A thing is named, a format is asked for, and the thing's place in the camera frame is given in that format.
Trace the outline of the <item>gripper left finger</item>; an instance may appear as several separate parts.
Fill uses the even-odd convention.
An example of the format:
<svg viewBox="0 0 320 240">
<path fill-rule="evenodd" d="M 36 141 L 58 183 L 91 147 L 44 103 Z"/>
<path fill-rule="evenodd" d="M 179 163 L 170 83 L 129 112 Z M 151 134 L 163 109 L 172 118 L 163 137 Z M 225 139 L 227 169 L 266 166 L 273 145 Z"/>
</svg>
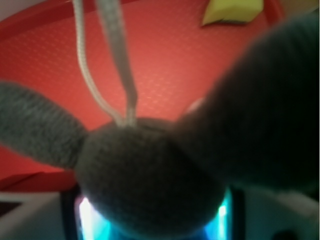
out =
<svg viewBox="0 0 320 240">
<path fill-rule="evenodd" d="M 67 240 L 108 240 L 111 224 L 104 219 L 77 187 L 61 192 L 61 215 Z"/>
</svg>

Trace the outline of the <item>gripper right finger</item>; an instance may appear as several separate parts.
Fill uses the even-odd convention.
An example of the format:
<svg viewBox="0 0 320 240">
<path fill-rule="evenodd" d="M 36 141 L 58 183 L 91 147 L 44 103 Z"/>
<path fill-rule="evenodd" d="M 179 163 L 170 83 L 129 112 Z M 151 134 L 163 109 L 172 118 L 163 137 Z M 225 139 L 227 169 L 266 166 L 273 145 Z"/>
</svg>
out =
<svg viewBox="0 0 320 240">
<path fill-rule="evenodd" d="M 244 240 L 246 236 L 245 193 L 229 188 L 216 216 L 204 227 L 208 240 Z"/>
</svg>

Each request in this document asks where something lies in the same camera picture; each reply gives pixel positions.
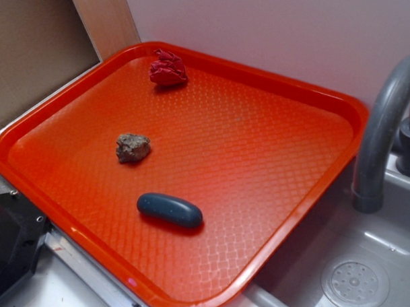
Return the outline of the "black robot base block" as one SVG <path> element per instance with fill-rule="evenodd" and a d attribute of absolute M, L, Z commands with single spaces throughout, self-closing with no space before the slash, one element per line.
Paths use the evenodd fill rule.
<path fill-rule="evenodd" d="M 35 274 L 48 225 L 22 194 L 0 194 L 0 301 Z"/>

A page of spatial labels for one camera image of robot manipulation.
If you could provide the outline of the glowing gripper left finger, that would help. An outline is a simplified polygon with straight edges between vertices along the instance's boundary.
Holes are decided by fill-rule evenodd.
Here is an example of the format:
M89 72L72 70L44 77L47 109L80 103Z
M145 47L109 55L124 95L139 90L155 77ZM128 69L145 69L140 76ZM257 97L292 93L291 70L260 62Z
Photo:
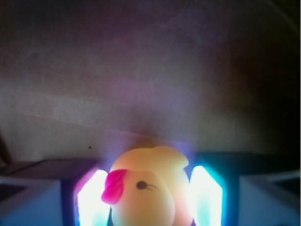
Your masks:
M25 161L0 169L3 226L108 226L107 172L94 159Z

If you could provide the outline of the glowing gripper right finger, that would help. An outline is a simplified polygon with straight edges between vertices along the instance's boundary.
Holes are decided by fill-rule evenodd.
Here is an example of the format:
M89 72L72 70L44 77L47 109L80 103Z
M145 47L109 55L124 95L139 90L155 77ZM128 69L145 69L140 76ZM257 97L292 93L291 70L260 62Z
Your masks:
M193 225L300 225L300 165L285 154L197 155L190 175Z

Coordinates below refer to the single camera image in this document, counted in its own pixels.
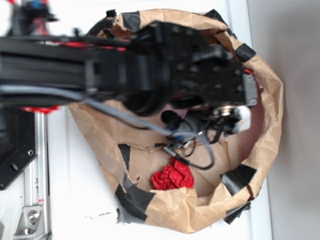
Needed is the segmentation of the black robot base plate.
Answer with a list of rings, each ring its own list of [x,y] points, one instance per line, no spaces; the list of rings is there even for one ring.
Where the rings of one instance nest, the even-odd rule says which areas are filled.
[[[0,110],[0,189],[6,190],[37,156],[33,112],[14,107]]]

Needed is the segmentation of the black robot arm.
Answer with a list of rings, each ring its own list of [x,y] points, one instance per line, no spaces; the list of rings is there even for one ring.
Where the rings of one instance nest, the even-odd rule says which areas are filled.
[[[0,103],[51,109],[81,102],[127,124],[163,135],[144,120],[165,105],[188,110],[237,133],[257,104],[252,74],[220,44],[190,27],[153,21],[123,39],[34,35],[54,20],[45,0],[11,1],[11,26],[0,39]]]

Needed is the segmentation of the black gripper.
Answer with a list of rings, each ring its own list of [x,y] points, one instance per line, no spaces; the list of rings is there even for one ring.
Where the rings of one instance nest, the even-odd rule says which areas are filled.
[[[240,133],[251,127],[258,91],[241,62],[194,28],[154,21],[149,29],[158,66],[152,72],[151,114],[165,105],[186,110],[184,120],[197,132]]]

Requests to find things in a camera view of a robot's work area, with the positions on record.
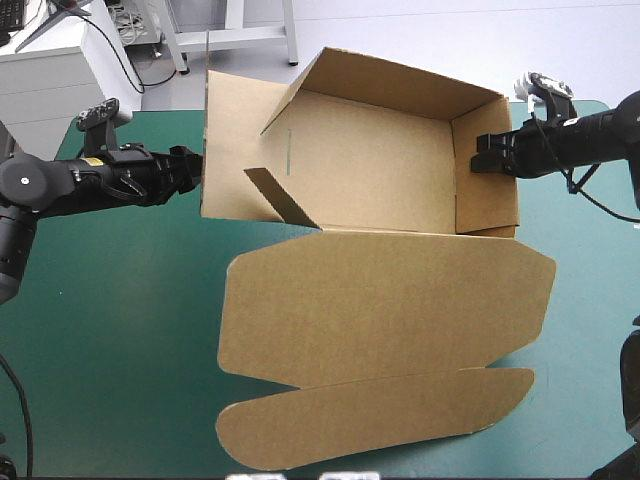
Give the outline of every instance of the white drawer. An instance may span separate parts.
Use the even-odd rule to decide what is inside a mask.
[[[0,95],[0,121],[14,123],[73,117],[104,100],[97,84]]]
[[[0,62],[0,95],[96,83],[82,53]]]

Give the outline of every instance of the cable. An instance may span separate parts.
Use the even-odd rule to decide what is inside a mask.
[[[64,9],[64,7],[62,5],[60,5],[60,3],[58,2],[58,0],[50,0],[56,7],[60,8],[60,9]],[[95,28],[98,32],[100,32],[100,34],[104,37],[104,39],[107,41],[107,43],[109,44],[109,47],[111,47],[111,50],[113,51],[114,55],[116,56],[116,58],[118,59],[118,63],[120,64],[120,68],[122,69],[122,71],[124,72],[125,76],[127,77],[127,80],[129,81],[129,84],[131,85],[131,87],[133,87],[133,89],[138,92],[139,94],[144,94],[146,92],[145,87],[155,87],[158,85],[162,85],[164,83],[167,83],[169,80],[171,80],[177,73],[177,70],[174,70],[173,73],[166,79],[160,81],[160,82],[155,82],[155,83],[144,83],[142,81],[142,79],[140,78],[140,74],[138,73],[138,70],[136,69],[135,65],[133,65],[133,63],[131,63],[131,67],[133,68],[133,72],[136,75],[136,78],[138,79],[138,85],[136,85],[133,80],[131,79],[131,76],[129,75],[129,72],[127,71],[126,67],[124,66],[124,63],[122,62],[122,59],[120,58],[120,55],[118,54],[118,51],[116,50],[116,47],[113,45],[113,43],[111,42],[111,40],[109,39],[109,37],[107,36],[106,33],[104,33],[104,30],[102,30],[98,25],[96,25],[94,22],[92,22],[91,20],[89,20],[88,18],[83,17],[82,15],[78,15],[77,13],[75,13],[73,10],[67,10],[68,13],[70,13],[71,15],[74,15],[80,19],[82,19],[83,21],[87,22],[89,25],[91,25],[93,28]]]
[[[545,148],[547,150],[549,150],[549,153],[551,154],[551,158],[553,159],[554,163],[558,167],[560,173],[562,173],[562,175],[564,176],[565,180],[567,181],[567,188],[569,189],[569,193],[579,193],[584,198],[586,198],[589,202],[591,202],[593,205],[598,207],[600,210],[602,210],[603,212],[608,213],[609,215],[611,215],[614,218],[617,218],[618,220],[622,220],[623,222],[629,222],[629,223],[640,223],[640,218],[627,217],[626,215],[622,215],[620,213],[614,212],[609,207],[607,207],[606,205],[604,205],[603,203],[599,202],[594,197],[589,195],[587,192],[585,192],[582,189],[582,185],[584,185],[586,180],[585,180],[585,182],[580,181],[580,182],[578,182],[578,184],[576,184],[573,181],[573,178],[571,178],[571,175],[567,171],[565,171],[564,165],[562,165],[562,163],[560,162],[560,159],[556,155],[556,153],[555,153],[555,151],[553,149],[553,146],[551,145],[551,142],[549,141],[549,138],[547,137],[547,134],[544,133],[544,130],[540,126],[540,120],[538,120],[538,117],[536,117],[536,114],[534,112],[531,112],[531,118],[533,119],[533,122],[535,123],[536,128],[538,129],[538,132],[540,133],[540,136],[542,137],[542,140],[544,141]]]
[[[20,399],[20,408],[22,409],[22,418],[24,420],[24,430],[27,437],[27,480],[31,480],[33,477],[33,430],[31,428],[31,415],[29,414],[29,406],[27,404],[27,395],[24,393],[24,388],[18,379],[18,376],[9,366],[9,362],[0,354],[0,366],[11,380],[11,383],[18,392],[18,398]]]
[[[24,24],[23,28],[27,28],[29,25],[31,25],[33,23],[33,21],[36,18],[38,18],[40,16],[40,9],[42,8],[42,5],[44,5],[44,0],[40,0],[40,4],[38,5],[38,10],[36,10],[35,15],[33,17],[31,17],[27,23]]]
[[[133,67],[133,69],[134,69],[134,70],[136,69],[136,66],[135,66],[133,63],[131,63],[131,66]],[[164,84],[164,83],[167,83],[169,80],[171,80],[173,77],[175,77],[175,76],[176,76],[176,73],[178,73],[178,70],[174,70],[174,71],[173,71],[173,73],[172,73],[169,77],[165,78],[164,80],[162,80],[162,81],[160,81],[160,82],[155,82],[155,83],[141,83],[141,85],[142,85],[143,87],[157,87],[158,85],[162,85],[162,84]]]

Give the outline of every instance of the green table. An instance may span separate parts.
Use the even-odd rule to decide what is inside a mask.
[[[605,108],[579,107],[583,114]],[[519,125],[524,107],[513,111]],[[119,129],[119,140],[201,152],[203,120],[201,111],[138,113]],[[70,129],[59,158],[73,156],[80,143]],[[590,187],[630,211],[623,162],[602,168]],[[527,399],[472,436],[291,475],[373,469],[387,476],[579,476],[630,445],[617,363],[640,313],[632,298],[640,232],[567,195],[559,175],[521,182],[520,197],[519,239],[558,261],[540,340],[500,362],[536,369]],[[201,219],[199,199],[197,190],[164,207],[41,222],[22,292],[0,307],[0,349],[29,395],[36,475],[219,477],[247,470],[220,447],[215,418],[229,403],[285,387],[218,368],[225,271],[242,252],[310,230]],[[0,431],[9,439],[1,450],[22,469],[21,417],[4,377]]]

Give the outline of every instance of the folded cardboard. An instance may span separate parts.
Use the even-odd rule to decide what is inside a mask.
[[[234,458],[470,433],[523,398],[531,372],[479,368],[535,339],[554,275],[512,238],[514,179],[469,171],[506,98],[324,49],[291,86],[209,72],[207,102],[202,214],[319,229],[229,269],[220,365],[303,387],[221,413]]]
[[[490,90],[324,49],[290,87],[209,72],[206,217],[281,221],[267,168],[319,226],[469,233],[518,222],[513,178],[472,175],[476,137],[509,130]]]
[[[532,383],[531,370],[501,368],[350,382],[231,405],[216,429],[242,464],[286,470],[482,430],[507,415]]]
[[[233,261],[218,362],[297,387],[484,367],[536,339],[554,271],[510,239],[308,235]]]

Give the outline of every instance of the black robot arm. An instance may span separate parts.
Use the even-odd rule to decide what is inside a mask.
[[[563,172],[569,192],[578,193],[600,164],[627,159],[640,209],[640,91],[615,109],[580,118],[571,102],[571,90],[548,77],[530,73],[516,92],[519,98],[526,93],[544,103],[547,120],[533,116],[518,130],[478,137],[478,154],[471,159],[473,172],[520,178]],[[573,169],[585,165],[592,166],[589,175],[574,182]]]
[[[0,304],[18,293],[39,219],[162,205],[200,183],[202,156],[186,147],[156,153],[118,146],[115,128],[125,121],[118,100],[107,100],[78,117],[85,132],[78,158],[47,162],[16,153],[0,162]]]

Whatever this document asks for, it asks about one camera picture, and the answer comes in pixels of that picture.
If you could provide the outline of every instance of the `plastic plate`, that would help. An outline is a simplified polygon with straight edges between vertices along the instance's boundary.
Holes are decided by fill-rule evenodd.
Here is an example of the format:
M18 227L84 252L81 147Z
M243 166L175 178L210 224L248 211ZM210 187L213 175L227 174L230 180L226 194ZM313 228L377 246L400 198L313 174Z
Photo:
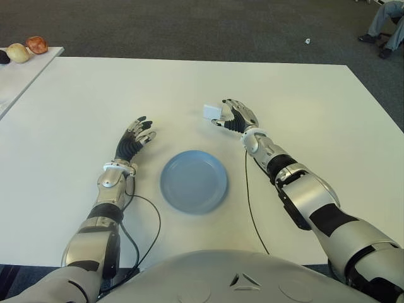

(Your goal)
Read through the listing and copy each line in which the word "between" occurs.

(Your response)
If you could provide the outline of the glowing gripper left finger, that would help. An outline is a simplified polygon with straight edges between vertices along the instance's boundary.
If you could provide the outline of the glowing gripper right finger, that would help. An outline is a simplified polygon with straight edges between vertices along the instance's boundary.
If you could provide the outline of every instance of the `plastic plate`, that would help. An outline is a simplified polygon with straight edges between vertices along the instance's boundary.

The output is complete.